## About this exercise
Give back the exact lines of the material below from the one containing "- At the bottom" through the one containing "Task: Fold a", and no pictures.

Dataset excerpt Start Marker

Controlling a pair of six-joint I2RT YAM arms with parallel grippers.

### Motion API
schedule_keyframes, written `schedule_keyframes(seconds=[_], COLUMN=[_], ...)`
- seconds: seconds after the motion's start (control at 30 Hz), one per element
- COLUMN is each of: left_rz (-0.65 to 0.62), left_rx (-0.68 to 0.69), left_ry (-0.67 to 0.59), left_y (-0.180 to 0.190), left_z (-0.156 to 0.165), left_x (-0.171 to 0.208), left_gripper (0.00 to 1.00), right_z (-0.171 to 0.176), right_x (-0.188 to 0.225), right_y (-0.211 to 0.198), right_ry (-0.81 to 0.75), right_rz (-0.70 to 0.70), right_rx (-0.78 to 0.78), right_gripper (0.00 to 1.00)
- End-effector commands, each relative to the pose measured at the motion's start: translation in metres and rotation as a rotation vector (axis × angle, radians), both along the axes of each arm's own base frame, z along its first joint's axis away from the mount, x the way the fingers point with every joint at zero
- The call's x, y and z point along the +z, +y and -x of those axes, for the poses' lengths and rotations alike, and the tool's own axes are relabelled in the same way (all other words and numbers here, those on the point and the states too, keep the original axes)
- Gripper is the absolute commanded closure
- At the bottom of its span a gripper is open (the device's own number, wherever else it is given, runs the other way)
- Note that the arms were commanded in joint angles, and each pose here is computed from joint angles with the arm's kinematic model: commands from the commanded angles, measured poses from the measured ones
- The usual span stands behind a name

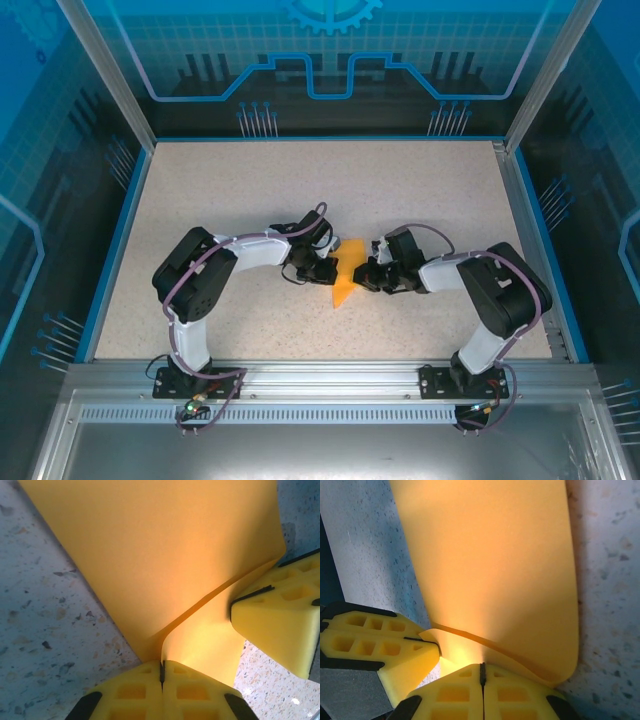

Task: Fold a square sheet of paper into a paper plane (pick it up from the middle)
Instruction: Third fold the triangle at the center of the table.

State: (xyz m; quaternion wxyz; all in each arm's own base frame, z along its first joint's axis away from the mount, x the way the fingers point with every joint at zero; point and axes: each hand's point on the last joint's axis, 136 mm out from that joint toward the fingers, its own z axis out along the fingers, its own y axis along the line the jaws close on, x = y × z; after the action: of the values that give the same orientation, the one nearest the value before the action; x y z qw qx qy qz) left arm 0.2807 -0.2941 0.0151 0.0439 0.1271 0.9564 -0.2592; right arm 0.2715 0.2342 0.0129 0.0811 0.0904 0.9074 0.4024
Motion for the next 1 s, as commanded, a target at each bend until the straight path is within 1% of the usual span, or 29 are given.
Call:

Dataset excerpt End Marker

## Output below
- At the bottom of its span a gripper is open (the device's own number, wherever else it is given, runs the other way)
- Note that the arms were commanded in joint angles, and each pose here is computed from joint angles with the arm's kinematic model: commands from the commanded angles, measured poses from the measured ones
- The usual span stands behind a name


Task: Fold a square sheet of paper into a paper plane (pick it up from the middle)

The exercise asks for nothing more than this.